Blogging hasn’t even begun to scratch the surface

Posted on February 7, 2009 by Steven Hodson
2 Comments

scrat1 A little while ago Dan Morrill from over at the Techwag blog was good enough to make his e-book Boom and Bust in the Blogosphere available for download – but only for a limited time. Lucky for me that my usual habit of well practiced procrastination didn’t kick and I smartly grabbed a copy of it. It had been sitting in my download folder since that point waiting for me to get around to reading it; which I started to this evening.

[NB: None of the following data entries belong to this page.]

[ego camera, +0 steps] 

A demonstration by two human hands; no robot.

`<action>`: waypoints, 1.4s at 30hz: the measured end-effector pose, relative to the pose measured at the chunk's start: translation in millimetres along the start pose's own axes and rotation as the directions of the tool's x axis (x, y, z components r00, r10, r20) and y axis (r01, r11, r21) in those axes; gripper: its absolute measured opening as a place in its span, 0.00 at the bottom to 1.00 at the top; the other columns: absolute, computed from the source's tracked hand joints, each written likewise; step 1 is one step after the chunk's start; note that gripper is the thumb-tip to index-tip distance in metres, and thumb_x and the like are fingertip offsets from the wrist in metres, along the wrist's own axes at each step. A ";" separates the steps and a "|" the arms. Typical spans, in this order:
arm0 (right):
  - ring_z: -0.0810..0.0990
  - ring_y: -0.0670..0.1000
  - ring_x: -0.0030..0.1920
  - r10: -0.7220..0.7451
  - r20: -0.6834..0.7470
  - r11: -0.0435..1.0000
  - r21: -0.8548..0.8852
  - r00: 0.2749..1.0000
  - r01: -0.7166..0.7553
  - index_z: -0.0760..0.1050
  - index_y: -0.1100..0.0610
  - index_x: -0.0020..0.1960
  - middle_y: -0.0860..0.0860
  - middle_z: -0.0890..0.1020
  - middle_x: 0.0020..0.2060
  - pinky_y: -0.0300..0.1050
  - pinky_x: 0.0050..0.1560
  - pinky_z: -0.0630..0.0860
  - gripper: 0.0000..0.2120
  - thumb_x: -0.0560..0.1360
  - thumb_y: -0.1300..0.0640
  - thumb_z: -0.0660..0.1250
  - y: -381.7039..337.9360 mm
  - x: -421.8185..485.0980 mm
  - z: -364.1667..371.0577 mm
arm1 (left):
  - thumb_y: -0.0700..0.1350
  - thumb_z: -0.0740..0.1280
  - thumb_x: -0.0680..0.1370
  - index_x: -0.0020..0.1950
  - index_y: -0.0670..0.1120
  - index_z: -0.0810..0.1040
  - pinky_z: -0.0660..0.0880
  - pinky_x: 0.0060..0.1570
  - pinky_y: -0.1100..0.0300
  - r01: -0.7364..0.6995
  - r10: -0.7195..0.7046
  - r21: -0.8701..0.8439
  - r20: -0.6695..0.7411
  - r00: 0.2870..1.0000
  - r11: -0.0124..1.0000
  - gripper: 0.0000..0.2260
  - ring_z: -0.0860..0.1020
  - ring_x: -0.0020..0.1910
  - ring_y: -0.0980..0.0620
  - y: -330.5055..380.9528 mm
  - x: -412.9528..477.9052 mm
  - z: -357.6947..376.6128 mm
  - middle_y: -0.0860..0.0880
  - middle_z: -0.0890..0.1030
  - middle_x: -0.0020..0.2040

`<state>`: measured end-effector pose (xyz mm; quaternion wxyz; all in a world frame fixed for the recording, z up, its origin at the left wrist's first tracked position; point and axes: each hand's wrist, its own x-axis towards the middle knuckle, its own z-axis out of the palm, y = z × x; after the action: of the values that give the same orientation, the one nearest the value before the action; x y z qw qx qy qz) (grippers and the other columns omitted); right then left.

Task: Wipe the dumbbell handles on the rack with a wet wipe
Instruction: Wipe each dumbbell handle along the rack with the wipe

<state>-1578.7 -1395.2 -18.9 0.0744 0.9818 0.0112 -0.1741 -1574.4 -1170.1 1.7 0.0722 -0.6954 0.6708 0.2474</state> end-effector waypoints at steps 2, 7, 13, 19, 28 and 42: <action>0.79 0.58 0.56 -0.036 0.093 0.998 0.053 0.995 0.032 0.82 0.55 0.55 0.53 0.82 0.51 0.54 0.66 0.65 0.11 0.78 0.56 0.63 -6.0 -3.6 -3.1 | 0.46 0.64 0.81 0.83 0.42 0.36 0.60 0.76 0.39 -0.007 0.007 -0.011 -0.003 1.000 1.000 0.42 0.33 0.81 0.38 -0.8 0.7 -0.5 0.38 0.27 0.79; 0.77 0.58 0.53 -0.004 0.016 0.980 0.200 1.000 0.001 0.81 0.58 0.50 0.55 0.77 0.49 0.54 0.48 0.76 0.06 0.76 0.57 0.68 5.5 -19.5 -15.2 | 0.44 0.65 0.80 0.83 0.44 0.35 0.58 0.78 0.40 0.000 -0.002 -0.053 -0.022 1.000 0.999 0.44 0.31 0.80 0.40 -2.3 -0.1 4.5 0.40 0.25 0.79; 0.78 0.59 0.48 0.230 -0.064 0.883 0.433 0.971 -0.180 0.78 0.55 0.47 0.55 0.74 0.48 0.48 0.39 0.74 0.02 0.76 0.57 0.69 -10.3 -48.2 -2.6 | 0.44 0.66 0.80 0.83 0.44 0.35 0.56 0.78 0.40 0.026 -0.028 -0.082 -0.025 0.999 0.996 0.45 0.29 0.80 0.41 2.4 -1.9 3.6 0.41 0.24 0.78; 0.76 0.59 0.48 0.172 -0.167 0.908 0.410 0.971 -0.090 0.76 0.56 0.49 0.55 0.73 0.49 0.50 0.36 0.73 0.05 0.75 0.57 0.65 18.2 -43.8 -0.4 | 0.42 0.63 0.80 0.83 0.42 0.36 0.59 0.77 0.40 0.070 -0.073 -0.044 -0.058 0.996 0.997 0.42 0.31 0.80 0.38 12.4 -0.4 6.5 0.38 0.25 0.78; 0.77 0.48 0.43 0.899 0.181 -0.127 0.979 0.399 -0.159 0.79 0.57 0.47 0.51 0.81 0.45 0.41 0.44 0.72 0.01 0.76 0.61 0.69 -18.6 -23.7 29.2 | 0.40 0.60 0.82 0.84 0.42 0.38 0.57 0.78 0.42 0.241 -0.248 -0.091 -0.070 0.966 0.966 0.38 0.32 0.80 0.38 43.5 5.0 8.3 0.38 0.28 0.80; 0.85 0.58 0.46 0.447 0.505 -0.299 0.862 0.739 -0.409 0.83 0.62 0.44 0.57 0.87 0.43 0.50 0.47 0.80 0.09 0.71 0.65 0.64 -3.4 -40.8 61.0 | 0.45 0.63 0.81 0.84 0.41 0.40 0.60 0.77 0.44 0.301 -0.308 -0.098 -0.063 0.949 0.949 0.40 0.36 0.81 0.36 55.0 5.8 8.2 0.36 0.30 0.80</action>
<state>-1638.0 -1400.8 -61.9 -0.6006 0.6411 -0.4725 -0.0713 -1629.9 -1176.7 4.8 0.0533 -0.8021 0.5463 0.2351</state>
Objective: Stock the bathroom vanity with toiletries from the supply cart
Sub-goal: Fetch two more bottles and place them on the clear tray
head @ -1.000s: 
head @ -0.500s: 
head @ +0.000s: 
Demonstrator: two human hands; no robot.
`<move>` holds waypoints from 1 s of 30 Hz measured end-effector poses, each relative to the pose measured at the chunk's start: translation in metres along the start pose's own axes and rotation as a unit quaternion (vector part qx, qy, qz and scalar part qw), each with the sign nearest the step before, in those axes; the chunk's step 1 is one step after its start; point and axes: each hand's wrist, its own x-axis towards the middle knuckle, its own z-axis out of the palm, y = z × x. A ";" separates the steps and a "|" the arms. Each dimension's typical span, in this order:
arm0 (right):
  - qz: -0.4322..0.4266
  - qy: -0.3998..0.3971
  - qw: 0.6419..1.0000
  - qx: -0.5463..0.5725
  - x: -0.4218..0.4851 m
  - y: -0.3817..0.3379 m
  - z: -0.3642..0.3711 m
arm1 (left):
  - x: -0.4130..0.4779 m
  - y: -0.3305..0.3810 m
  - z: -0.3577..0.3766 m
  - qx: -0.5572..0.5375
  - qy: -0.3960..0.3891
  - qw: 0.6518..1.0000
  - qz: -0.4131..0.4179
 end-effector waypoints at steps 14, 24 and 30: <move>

While I was still reading the Introduction of the book a couple of statements caught my eye and got me thinking. The two statements referred to the size of the blogosphere – not just the tech blogosphere – but the blogosphere as a whole

If there are 120 million blogs as reported by Technorati, and the earth‟s population is six billion, that is not many blogs in relationship to people.

[...]

While some people are geared towards doing blog spam, splogs, ripping content, and doing things that you might not agree with or even like, when you participate you join the very few, and in some ways very cutting edge group of people who are doing the same thing. It is hard to think that .003 percent of a population can have the influence and the effect on newspapers, television and other traditional media, imagine what the influence would be if one percent of the population would have

Now as much as those of us in the tech blogosphere might like to think that we are the hottest thing going around the fact is that we are a small portion of that .003 percent. That might seem to be a kind of ego crushing fact to consider the let’s take a moment and flip that around.

Read more …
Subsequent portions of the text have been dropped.